Nir’s Note: This guest post is by Gibson Biddle, former VP at Netflix and CPO at Chegg. Gibson is speaking at the Habit Summit in San Francisco on April 11th.

In 2005, as I joined Netflix as VP of Product, I asked Reed Hastings, the CEO, what he hoped his legacy would be. His answer: “Consumer science.” He explained, “Leaders like Steve Jobs have a sense of style and what customers seek, but I don’t. We need consumer science to get there.”

Reed’s aspiration was that the Netflix team would discover what delights customers through the scientific process — forming hypotheses through existing data, qualitative, and surveys, and then A/B testing these ideas to see what works. His vision was that product leaders at Netflix would develop remarkable consumer insight, fueled by results and learning from thousands of experiments.

During my time at Netflix, and later at my next startup, Chegg, I learned to move from customer focus to customer obsession and to embrace Reed’s notion of consumer science. Here’s how I think about the transition:

Over the years, my focus shifted from “What do customers say?” to the “Let’s test it!” mentality of consumer science.

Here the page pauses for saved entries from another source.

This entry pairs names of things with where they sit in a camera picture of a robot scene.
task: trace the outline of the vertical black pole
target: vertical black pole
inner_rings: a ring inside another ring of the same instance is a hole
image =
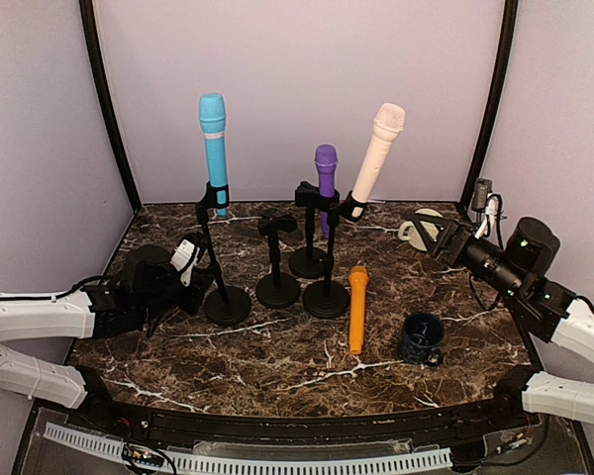
[[[313,260],[313,249],[315,247],[315,208],[306,207],[306,258]]]
[[[103,56],[101,54],[101,46],[99,45],[99,35],[97,34],[97,22],[95,20],[94,8],[92,0],[79,0],[79,9],[81,10],[81,24],[83,26],[83,34],[86,40],[86,48],[88,49],[88,58],[90,59],[90,69],[92,70],[92,77],[99,97],[99,107],[103,121],[106,125],[110,146],[112,147],[117,168],[123,186],[126,189],[126,195],[134,212],[141,209],[142,203],[139,197],[137,185],[132,176],[128,156],[121,140],[121,133],[119,132],[119,124],[117,124],[117,116],[112,105],[112,98],[110,96],[110,89],[108,87],[108,79],[106,78],[106,71],[103,65]]]
[[[504,80],[506,79],[508,60],[510,58],[511,45],[515,33],[515,24],[517,23],[518,3],[518,0],[506,0],[504,3],[502,30],[499,36],[497,56],[495,57],[495,69],[493,70],[491,87],[488,92],[484,118],[482,119],[477,144],[475,145],[475,152],[473,153],[471,165],[468,169],[468,175],[466,176],[466,182],[464,183],[464,188],[458,203],[460,210],[463,210],[464,212],[468,210],[468,205],[473,197],[475,180],[479,178],[482,167],[484,166],[484,159],[486,158],[486,152],[488,151],[488,146],[493,134],[493,127],[495,126],[495,119],[497,118],[497,111],[499,110],[499,103],[502,98]]]
[[[227,293],[227,286],[225,285],[225,279],[222,277],[222,268],[218,263],[216,257],[216,251],[214,250],[214,244],[211,241],[211,233],[209,232],[209,213],[207,209],[200,203],[196,205],[196,219],[202,228],[202,232],[205,235],[207,241],[207,254],[209,254],[209,262],[211,265],[211,272],[214,274],[216,280],[216,286],[220,293],[220,298],[225,304],[229,303],[229,294]]]
[[[271,274],[273,276],[273,286],[278,289],[281,287],[281,252],[279,252],[279,237],[277,233],[268,235],[268,256],[270,257]]]
[[[324,296],[330,297],[333,282],[333,269],[335,267],[335,234],[339,224],[339,214],[336,208],[328,213],[328,252],[324,257]]]

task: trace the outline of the blue microphone
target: blue microphone
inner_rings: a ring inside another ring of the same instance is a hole
[[[198,111],[200,128],[205,135],[209,183],[215,188],[227,186],[227,153],[225,151],[225,128],[227,110],[222,94],[212,93],[200,96]],[[227,192],[218,192],[218,203],[229,204]],[[229,216],[227,208],[217,210],[218,216]]]

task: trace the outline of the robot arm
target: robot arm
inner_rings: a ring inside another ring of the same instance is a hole
[[[567,348],[594,363],[594,307],[545,273],[560,241],[534,218],[523,218],[506,250],[477,237],[473,224],[415,214],[413,221],[429,254],[463,265],[500,292],[513,318],[544,342]],[[431,238],[420,222],[439,228]],[[527,411],[594,424],[594,384],[558,378],[532,367],[513,368],[496,386],[500,414]]]
[[[188,235],[174,253],[155,245],[130,252],[123,270],[98,285],[77,284],[57,295],[0,293],[0,342],[51,336],[106,338],[141,330],[145,324],[150,334],[174,305],[193,315],[213,282],[207,271],[193,273],[203,250],[202,237]],[[105,392],[105,385],[87,368],[53,365],[0,344],[0,389],[75,409],[93,387],[98,396]]]

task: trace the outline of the marble table surface
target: marble table surface
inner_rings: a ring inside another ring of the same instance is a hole
[[[492,397],[495,382],[528,354],[509,313],[482,312],[467,272],[450,269],[397,238],[402,215],[431,207],[456,217],[452,204],[385,203],[368,207],[357,224],[338,228],[335,280],[349,287],[355,265],[370,281],[363,354],[349,354],[348,315],[332,321],[308,315],[301,301],[286,310],[260,305],[254,288],[269,272],[267,244],[256,228],[261,214],[292,213],[300,230],[280,235],[282,268],[303,245],[303,209],[289,203],[235,203],[210,224],[227,284],[245,288],[252,311],[233,329],[169,312],[151,338],[130,332],[106,340],[79,340],[69,364],[97,369],[122,402],[186,412],[252,417],[366,416],[440,408]],[[199,230],[194,206],[144,207],[130,226],[111,271],[145,243],[174,249]],[[318,230],[315,244],[325,248]],[[201,266],[208,263],[204,257]],[[301,280],[302,290],[308,281]],[[485,289],[491,301],[493,294]],[[402,363],[396,344],[407,315],[431,312],[445,324],[445,362]]]

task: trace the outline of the microphone handle
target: microphone handle
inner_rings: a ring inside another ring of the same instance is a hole
[[[317,165],[319,171],[319,194],[324,198],[333,198],[335,196],[335,172],[323,172],[326,165]],[[336,164],[328,165],[329,167],[337,167]],[[321,229],[324,232],[324,238],[328,238],[330,234],[330,227],[328,226],[328,213],[321,214]]]
[[[393,142],[384,141],[379,137],[372,135],[372,140],[369,142],[365,160],[356,177],[356,183],[352,189],[352,198],[358,203],[367,203],[372,189],[376,183],[376,179],[383,169],[383,164],[392,147]],[[362,208],[356,207],[352,210],[352,215],[358,218],[363,212]]]
[[[227,160],[225,149],[225,136],[217,139],[205,138],[205,149],[207,151],[207,165],[209,167],[209,183],[213,187],[227,186]],[[227,192],[218,192],[218,203],[227,203]],[[229,216],[227,208],[216,210],[218,216]]]

My team’s consumer insight improved, learning accelerated, and we developed stronger hypotheses about what would delight customers.

Here are the research techniques we used and how they contributed to both consumer science and customer obsession:

  • We used existing data to understand past and current behavior.
  • We did qualitative — focus groups, one-on-ones, usability — to hear how people think and react to our work.
  • We executed surveys to capture who the customer is and how to think about them — by demographics, by competitive product usage, entertainment preferences, etc.
  • Then we A/B tested the hypotheses formed via the above inputs to see what worked.

For me, customer obsession means a healthy preoccupation with customers’ unanticipated, future needs through a mix of research techniques that put the customer in the center of everything you do, so that you begin to see the product through their eyes. I found that consumer science — the scientific method of forming hypotheses, then testing them — is the best way to build a culture of customer obsession and to discover what delights customers in hard-to-copy, margin-enhancing ways.

My introduction to Netflix’s data-driven approach began with a Monday morning e-staff meeting where we looked at “e-staff metrics.” Fifteen executives sat in the room, sifting through data, asking questions. The metrics measured retention, revenue, and cost, but just as important, customer behavior changes. We kept a keen eye on the metrics and looked for unexplained changes.

In the spring of 2005, the metrics showed a sudden increase in monthly cancel rate. Teams sprang into action to discover the reason. Here’s a simplified facsimile of the data:

Note the red line, moving up after June — a surprise increase in cancel rate in June of 2005.

The rise in cancels motivated a fast-paced search to discover what had happened. Was it a data error? Had we implemented a site change with unintended consequences?

After digging in the data, the lead hypothesis was that members canceled as summer approached: they wanted to spend more time outside. But why hadn’t we seen this increase in the past? Was the weather better this year? (No.) Were we reaching a cancel rate plateau? (Unlikely.) I recall being impressed by the increasing number of analysts we threw against the problem — the team’s intellectual curiosity was insatiable.

We solved the mystery the next month. In hindsight, it seems simple, but in the “fog of war” it took a while to bring the issue into focus. In late spring, in each of the past four years, we had lowered prices. This obscured an annual cancel rate increase due to summer weather. 2005 was the first year we had not lowered our price as summer approached.

This exploration of cancel rates helped form a new hypothesis about how to improve retention. While looking at regional data, we noticed a surprisingly fast improvement in cancel rates in Hawaii. Below, I loosely recreate the data for Hawaii, San Jose, and Boise:

The cancel rate in Hawaii drops quickly — why?

The lowest cancel rate (San Jose) made sense as we had launched the service there first. Boise had launched a few years later and its cancel rate was slowly approaching San Jose’s rate. The surprise was the rate of improvement in Hawaii. Why had it dropped from 8% to less than 6% in less than two months?

The answer was simple. When we first offered the service in Hawaii, we shipped disks from our Los Angeles hub, and the DVDs took three days to arrive. In August, however, we launched a new DVD-by-mail hub in Honolulu. Disk delivery speed improved from three days to overnight and led to lower cancel rates.

We formed a new hypothesis: “Increasing the rate of DVD shipment speed will improve retention.” We also added a new metric to the e-staff metrics: “The percentage of DVDs delivered the next day.” Over the next few years, our operations team expanded our automated DVD delivery system from twenty hubs to the equivalent of one hundred. We also tied our inventory system to the website’s merchandising system and only displayed titles on a member’s site if the DVD was available to ship the next day from that member’s local hub.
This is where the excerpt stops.